Davanti al televisore non si consuma solo cibo industriale non salutare ma anche informazioni mediatiche di basso livello o che distorcono la realtà, dunque nocive. Cibi saporiti, conditi, speziati attraggono inevitabilmente più di quanto cucinato in modo semplice; anche nella comunicazione mediatica vengono introdotti, ad arte, elementi attrattivi, “spezie mediali” direbbe il filosofo Karl Popper, ossia “ingredienti di forte sapore”, quali violenza, sesso, aggressività verbale, destinati a polarizzare l’attenzione.
E’ infatti appurato che il sovraconsumo il più delle volte è legato alla “qualità” della proposta: questa sarebbe mirata ad assecondare i nostri istinti primordiali sopiti che ci attraggono verso il grasso, il salato, il dolce, e anche verso la violenza, aggressività, sensazionalismo.

In campo alimentare sono in atto, da un po’ di tempo, iniziative e campagne mirate a promuovere un’alimentazione più sana unita all’invito a fare attività fisica; ci si è resi conto infatti che i danni derivanti da un’alimentazione scorretta vanno ad incidere pesantemente sui costi sociali. Poco ancora si è fatto, invece, per educare i consumatori ad una corretta assunzione di prodotti legati all’informazione: più difficile da quantificare e da gestire, sia a livello individuale sia da parte delle istituzioni. Sarebbe auspicabile una presa di coscienza collettiva per educare le persone a gestire consapevolmente la sovrabbondanza di informazioni che quotidianamente riceviamo, in modo da poterne trarre soltanto gli effetti benefici e positivi.

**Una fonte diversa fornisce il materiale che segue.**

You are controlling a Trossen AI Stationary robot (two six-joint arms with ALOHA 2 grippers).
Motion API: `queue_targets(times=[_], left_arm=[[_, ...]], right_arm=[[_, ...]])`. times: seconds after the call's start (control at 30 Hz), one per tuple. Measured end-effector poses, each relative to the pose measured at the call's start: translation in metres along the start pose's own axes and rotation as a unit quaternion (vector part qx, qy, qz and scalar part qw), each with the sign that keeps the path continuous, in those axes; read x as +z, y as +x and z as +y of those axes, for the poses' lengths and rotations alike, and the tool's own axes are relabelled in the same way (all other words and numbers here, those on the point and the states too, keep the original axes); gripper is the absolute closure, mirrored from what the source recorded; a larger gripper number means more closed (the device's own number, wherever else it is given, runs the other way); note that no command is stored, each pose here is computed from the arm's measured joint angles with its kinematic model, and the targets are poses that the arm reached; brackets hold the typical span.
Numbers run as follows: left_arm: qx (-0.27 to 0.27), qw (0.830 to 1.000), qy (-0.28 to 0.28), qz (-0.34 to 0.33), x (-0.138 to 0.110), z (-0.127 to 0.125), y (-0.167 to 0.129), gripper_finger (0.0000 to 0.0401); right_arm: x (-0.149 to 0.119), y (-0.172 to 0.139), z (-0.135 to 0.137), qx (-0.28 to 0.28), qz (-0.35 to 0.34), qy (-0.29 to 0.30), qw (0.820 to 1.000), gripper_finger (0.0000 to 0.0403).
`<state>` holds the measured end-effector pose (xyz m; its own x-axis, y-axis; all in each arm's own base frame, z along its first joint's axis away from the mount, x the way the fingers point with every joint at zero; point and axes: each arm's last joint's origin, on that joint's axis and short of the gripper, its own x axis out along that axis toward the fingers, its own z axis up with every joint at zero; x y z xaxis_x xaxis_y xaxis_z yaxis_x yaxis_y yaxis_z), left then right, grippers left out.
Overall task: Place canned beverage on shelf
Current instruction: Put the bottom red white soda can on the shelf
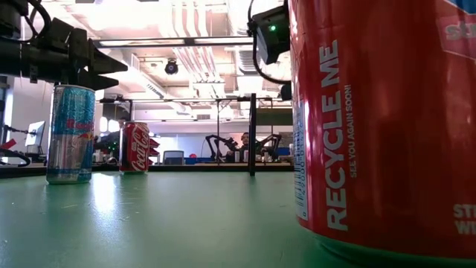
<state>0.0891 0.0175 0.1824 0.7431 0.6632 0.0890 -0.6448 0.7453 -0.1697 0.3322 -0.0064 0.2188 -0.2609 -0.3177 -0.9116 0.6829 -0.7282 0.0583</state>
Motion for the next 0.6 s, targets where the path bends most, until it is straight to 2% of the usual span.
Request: queue_targets(times=[0.1, 0.2, 0.4, 0.5, 0.6], left_arm=[[0.000, 1.000, 0.000, 0.000, 0.000, 0.000, 0.000, 0.0077], [0.000, 1.000, 0.000, 0.000, 0.000, 0.000, 0.000, 0.0077], [0.000, 1.000, 0.000, 0.000, 0.000, 0.000, 0.000, 0.0077], [0.000, 1.000, 0.000, 0.000, 0.000, 0.000, 0.000, 0.0078], [0.000, 1.000, 0.000, 0.000, 0.000, 0.000, 0.000, 0.0077]], right_arm=[[0.002, -0.008, -0.008, 0.027, -0.023, -0.041, 0.999, 0.0003], [-0.003, -0.014, -0.019, 0.083, -0.073, -0.089, 0.990, 0.0003], [-0.020, -0.023, -0.048, 0.189, -0.168, -0.221, 0.942, 0.0003], [-0.028, -0.021, -0.064, 0.221, -0.200, -0.255, 0.920, 0.0003], [-0.034, -0.015, -0.081, 0.258, -0.227, -0.264, 0.901, 0.0003]])
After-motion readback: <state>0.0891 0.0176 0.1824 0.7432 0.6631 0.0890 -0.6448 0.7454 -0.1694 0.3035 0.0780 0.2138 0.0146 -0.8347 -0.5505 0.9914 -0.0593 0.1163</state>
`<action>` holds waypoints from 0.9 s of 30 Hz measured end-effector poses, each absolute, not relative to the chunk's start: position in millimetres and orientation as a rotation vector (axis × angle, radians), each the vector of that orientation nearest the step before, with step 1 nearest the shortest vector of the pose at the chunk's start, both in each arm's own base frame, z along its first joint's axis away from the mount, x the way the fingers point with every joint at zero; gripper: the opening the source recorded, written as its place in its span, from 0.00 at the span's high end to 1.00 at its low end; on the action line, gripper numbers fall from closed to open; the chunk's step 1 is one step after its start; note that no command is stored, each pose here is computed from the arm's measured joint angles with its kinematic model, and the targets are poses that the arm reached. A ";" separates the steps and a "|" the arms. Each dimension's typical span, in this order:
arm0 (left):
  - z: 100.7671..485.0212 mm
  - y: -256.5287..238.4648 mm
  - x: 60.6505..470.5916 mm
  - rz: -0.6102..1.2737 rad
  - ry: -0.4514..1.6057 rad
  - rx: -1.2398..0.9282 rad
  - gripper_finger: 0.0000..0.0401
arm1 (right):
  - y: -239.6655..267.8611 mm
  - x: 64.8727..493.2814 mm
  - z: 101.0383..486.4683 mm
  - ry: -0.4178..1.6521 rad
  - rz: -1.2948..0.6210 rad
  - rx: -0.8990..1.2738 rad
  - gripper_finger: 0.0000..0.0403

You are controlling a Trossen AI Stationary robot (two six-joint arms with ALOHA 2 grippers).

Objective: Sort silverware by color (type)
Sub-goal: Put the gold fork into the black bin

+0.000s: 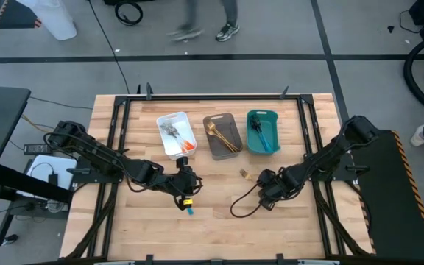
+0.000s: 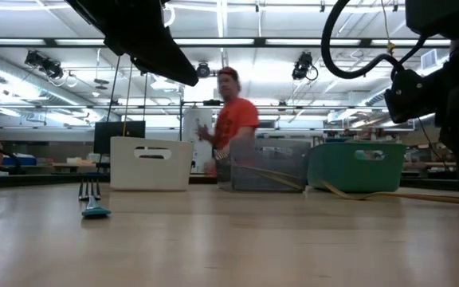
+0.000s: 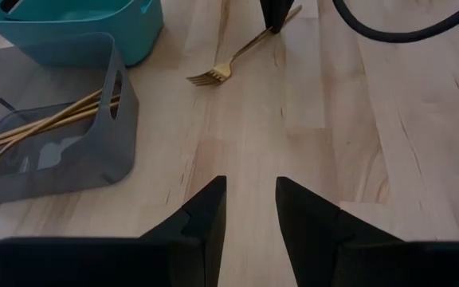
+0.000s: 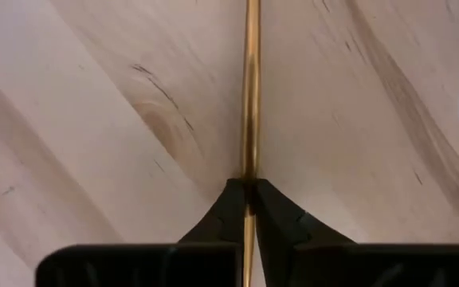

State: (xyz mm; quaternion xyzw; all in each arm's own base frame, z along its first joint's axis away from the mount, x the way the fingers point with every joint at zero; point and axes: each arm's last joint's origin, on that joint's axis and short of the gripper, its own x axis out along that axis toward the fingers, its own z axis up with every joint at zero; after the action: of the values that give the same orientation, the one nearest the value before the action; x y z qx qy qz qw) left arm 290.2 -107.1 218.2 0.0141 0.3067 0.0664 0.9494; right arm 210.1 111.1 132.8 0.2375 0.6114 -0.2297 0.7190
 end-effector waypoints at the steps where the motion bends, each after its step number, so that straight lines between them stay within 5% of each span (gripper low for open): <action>1: 218.2 -107.1 290.2 0.135 0.624 0.029 0.70 | 110.6 209.7 134.1 1.344 -0.505 0.519 0.96; 8: 218.4 -107.1 290.4 0.106 0.627 0.121 0.70 | 106.4 207.9 148.7 1.240 -0.511 0.509 0.96; 18: 230.9 -109.5 298.8 -0.020 0.497 0.578 0.70 | 97.2 221.8 182.4 0.984 -0.384 0.630 0.94; 27: 237.2 -105.8 306.2 0.028 0.410 0.539 0.70 | 74.8 242.4 189.1 0.864 -0.350 0.611 0.94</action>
State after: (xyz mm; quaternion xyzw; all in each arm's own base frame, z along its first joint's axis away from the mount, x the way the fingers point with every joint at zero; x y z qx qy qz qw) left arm 306.2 -105.8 237.2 0.2643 0.2010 0.0135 0.9432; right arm 242.4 74.8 189.1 0.2898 0.4098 -0.1659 0.8489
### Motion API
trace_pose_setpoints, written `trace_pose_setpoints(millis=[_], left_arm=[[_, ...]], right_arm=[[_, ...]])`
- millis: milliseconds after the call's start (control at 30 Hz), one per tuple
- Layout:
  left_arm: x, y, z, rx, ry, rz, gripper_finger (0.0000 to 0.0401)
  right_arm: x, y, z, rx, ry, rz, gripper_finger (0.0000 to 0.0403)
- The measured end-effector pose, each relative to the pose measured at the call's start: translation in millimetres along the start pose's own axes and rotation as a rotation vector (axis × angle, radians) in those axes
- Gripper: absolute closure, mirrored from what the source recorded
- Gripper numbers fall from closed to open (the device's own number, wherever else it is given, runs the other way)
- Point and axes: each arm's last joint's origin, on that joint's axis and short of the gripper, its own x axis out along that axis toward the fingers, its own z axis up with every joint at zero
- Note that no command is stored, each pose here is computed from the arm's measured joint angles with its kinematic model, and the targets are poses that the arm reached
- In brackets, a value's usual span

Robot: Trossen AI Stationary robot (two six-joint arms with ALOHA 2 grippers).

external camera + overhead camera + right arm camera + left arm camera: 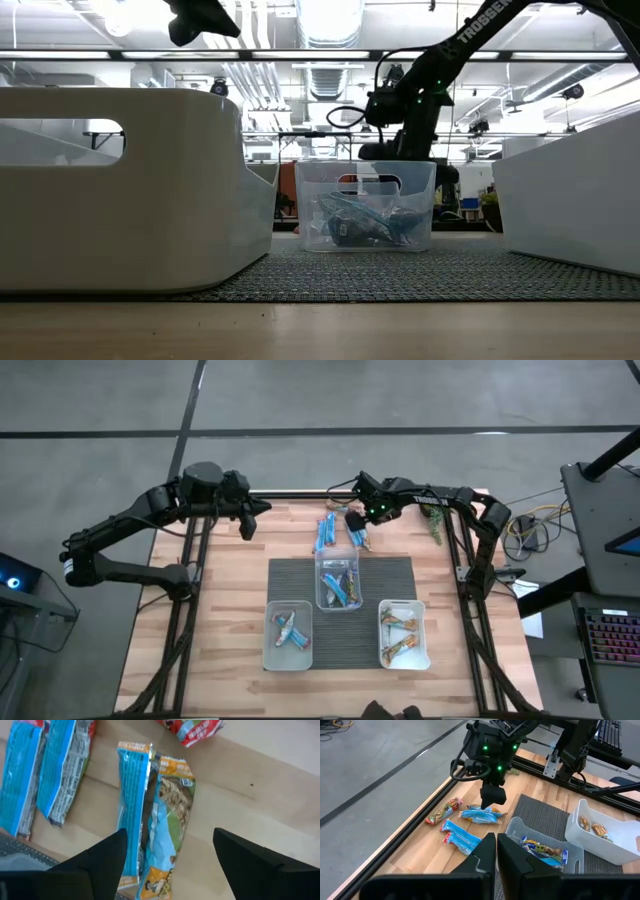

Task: Pick and place Granola Bars by type
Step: Put the orange granola bar into the white bin

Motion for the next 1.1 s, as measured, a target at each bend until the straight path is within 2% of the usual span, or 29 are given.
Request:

Non sarà che si dovrebbe tornare a puntare tutto sulla scuola, la formazione e la cultura? La ricetta per curare questa “obesità” non è quindi insegnare agli adolescenti ad amare la lettura, lo studio delle materie umanistiche? Una scuola che esiga impegno, sacrificio e studio è come l’allenamento fisico per una società sana.